The Update - September 26, 2017

by
ABR Arts 26 September 2017

AA 26 Sept 550


Recent ABR Arts reviews

Marriage equality

ABR Rainbow rectangle 400More than 100 writers, artists, directors, lawyers, commentators, and public figures have signed Australian Book Review’s Open Letter, declaring their support for marriage equality. Signatories include David Malouf, J.M. Coetzee, Helen Garner, Neil Armfield, Geraldine Brooks, Robyn Archer, Kip Williams, and Brett Sheehy.
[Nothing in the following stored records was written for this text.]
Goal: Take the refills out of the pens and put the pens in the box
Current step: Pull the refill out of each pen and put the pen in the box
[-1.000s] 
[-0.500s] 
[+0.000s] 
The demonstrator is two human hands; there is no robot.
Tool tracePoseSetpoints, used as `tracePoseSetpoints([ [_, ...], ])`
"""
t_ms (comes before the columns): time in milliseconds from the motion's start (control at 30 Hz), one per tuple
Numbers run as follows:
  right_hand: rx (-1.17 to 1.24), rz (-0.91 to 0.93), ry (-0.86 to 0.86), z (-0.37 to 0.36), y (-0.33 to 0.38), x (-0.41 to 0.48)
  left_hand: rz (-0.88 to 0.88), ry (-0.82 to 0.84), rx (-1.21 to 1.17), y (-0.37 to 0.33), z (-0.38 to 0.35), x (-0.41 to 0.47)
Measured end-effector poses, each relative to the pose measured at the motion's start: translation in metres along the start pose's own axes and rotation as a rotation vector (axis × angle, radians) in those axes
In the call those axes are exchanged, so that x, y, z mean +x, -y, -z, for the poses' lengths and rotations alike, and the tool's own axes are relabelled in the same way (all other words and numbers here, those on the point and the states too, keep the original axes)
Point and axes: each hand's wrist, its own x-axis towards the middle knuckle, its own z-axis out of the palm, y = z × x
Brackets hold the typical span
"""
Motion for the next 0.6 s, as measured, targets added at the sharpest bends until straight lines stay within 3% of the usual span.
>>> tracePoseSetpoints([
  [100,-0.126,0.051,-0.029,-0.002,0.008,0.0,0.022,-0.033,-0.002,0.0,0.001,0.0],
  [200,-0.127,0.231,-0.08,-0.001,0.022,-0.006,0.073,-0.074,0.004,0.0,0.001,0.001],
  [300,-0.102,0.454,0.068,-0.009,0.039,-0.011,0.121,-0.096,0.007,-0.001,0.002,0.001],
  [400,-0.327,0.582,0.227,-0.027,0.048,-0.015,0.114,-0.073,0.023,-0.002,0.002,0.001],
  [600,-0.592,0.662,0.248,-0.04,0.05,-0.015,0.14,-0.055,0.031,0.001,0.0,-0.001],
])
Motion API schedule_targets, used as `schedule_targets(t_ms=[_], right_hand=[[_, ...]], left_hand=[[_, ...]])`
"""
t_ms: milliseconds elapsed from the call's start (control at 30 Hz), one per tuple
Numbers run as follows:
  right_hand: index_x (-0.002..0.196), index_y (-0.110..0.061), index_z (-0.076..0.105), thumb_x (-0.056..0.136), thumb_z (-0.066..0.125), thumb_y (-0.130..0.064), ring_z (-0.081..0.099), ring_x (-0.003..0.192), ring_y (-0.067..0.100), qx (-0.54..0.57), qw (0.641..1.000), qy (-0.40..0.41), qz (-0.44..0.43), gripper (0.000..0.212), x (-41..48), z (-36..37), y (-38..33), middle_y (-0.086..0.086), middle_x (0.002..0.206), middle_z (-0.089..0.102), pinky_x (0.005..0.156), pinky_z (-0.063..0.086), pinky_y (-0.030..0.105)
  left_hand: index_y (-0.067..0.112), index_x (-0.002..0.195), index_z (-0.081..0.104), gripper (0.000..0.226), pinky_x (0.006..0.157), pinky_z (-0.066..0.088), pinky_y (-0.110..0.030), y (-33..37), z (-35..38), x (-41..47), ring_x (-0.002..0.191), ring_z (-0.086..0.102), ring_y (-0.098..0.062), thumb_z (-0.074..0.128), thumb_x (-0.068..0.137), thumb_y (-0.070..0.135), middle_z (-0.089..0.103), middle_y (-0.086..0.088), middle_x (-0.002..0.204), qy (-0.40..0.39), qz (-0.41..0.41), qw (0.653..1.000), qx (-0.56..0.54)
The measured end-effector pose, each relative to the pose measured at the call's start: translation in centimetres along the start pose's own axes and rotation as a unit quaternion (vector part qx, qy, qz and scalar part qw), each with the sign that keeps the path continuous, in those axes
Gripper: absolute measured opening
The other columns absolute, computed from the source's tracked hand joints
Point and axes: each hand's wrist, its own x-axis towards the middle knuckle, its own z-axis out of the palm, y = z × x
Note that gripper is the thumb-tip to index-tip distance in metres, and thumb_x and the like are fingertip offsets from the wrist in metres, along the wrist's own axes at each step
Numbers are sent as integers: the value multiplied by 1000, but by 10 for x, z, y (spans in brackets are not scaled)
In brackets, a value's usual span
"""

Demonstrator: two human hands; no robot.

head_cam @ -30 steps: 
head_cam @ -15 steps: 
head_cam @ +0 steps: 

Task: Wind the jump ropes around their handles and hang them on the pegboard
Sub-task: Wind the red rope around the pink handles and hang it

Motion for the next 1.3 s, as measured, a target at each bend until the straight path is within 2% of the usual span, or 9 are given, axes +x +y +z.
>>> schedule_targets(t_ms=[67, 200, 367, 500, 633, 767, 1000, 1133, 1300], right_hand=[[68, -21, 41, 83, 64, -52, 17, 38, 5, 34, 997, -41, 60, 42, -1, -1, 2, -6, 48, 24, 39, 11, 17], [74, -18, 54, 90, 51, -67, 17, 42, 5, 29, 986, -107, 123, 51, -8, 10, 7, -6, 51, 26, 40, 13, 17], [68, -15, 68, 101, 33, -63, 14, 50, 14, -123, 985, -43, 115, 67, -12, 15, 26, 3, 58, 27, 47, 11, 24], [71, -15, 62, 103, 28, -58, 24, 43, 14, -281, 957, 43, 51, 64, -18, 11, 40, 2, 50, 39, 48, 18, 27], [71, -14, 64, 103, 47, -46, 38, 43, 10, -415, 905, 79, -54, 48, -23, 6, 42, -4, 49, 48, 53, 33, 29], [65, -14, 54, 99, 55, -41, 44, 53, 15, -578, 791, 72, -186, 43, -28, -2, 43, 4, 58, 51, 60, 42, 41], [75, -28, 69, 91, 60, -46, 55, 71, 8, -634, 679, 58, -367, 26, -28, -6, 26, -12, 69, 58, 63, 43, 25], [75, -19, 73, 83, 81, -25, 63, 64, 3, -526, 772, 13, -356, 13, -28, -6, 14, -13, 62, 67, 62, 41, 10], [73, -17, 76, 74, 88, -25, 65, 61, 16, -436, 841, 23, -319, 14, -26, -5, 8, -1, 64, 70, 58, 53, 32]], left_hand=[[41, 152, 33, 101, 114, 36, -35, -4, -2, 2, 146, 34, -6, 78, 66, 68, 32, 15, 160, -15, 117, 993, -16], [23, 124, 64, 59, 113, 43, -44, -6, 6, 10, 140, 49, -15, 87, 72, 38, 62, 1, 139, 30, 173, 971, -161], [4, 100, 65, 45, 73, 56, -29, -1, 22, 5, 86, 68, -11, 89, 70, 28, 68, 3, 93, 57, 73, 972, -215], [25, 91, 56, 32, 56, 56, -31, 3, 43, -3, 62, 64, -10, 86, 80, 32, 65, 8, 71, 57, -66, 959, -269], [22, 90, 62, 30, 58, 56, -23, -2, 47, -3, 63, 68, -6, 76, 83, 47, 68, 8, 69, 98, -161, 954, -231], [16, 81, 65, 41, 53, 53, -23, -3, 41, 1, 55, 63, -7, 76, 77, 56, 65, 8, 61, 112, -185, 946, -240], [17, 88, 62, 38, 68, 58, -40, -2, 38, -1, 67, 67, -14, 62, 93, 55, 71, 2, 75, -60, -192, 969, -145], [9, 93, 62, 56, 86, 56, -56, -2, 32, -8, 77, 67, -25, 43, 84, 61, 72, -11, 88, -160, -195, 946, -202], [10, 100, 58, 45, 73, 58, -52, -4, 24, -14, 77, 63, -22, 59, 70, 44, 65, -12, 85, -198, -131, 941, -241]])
‘The debate is about equality – no more, no less. Gays and Lesbians serve in our defence and police forces, they educate our children and work in our hospitals, they entertain us and illuminate our lives through literature and the performing arts. The time for distrust and discrimination is over,’ said ABR’s Editor and CEO Peter Rose.

The Open Letter is published in ABR’s October Environment issue, and can be accessed here.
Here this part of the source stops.